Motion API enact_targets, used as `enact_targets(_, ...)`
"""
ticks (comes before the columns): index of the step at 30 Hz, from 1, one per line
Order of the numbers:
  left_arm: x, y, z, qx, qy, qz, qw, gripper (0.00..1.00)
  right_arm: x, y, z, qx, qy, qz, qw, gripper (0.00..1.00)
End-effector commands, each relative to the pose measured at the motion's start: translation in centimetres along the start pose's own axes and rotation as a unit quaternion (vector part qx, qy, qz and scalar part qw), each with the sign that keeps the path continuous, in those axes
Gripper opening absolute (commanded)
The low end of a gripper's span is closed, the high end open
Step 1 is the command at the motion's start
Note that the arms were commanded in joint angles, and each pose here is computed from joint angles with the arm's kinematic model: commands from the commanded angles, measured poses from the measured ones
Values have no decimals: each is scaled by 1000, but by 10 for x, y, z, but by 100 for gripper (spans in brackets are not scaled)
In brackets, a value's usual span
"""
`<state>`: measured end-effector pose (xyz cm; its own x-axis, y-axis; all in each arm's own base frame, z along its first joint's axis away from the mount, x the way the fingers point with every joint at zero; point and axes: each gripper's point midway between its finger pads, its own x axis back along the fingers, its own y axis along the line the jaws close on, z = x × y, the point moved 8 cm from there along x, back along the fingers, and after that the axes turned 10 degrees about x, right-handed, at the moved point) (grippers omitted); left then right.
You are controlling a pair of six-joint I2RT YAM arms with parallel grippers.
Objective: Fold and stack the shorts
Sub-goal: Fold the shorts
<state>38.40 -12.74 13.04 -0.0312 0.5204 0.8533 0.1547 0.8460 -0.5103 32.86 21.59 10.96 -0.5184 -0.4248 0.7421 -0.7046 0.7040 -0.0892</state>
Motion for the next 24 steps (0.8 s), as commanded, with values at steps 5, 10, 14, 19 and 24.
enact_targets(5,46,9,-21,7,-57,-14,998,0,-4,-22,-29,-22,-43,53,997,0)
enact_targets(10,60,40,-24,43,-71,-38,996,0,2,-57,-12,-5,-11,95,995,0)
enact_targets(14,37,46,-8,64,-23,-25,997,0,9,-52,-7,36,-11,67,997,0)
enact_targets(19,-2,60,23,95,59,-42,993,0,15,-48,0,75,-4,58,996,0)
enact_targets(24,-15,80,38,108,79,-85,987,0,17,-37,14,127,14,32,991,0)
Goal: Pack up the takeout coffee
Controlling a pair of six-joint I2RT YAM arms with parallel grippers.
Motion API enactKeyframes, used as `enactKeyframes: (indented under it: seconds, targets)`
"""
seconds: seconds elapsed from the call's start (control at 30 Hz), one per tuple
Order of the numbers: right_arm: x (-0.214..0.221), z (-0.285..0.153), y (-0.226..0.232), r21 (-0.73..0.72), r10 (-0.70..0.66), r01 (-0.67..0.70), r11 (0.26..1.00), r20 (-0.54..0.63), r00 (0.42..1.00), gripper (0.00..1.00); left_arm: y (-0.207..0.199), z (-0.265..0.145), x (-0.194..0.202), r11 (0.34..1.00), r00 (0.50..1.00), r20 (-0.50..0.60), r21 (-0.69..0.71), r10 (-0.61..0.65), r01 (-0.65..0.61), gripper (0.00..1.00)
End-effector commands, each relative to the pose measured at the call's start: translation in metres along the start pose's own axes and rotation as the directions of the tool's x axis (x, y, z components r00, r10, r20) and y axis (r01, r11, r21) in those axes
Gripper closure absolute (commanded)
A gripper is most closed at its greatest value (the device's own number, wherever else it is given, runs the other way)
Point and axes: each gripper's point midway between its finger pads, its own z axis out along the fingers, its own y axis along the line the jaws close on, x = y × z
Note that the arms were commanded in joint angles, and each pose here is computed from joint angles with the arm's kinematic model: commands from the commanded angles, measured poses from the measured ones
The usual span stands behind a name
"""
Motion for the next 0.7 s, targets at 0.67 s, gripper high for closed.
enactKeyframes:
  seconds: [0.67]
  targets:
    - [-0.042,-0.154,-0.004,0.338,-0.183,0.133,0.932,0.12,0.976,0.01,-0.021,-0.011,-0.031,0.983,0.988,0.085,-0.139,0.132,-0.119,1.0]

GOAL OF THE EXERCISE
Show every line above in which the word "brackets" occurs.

OUTPUT OF THE TASK
Values have no decimals: each is scaled by 1000, but by 10 for x, y, z, but by 100 for gripper (spans in brackets are not scaled)
In brackets, a value's usual span

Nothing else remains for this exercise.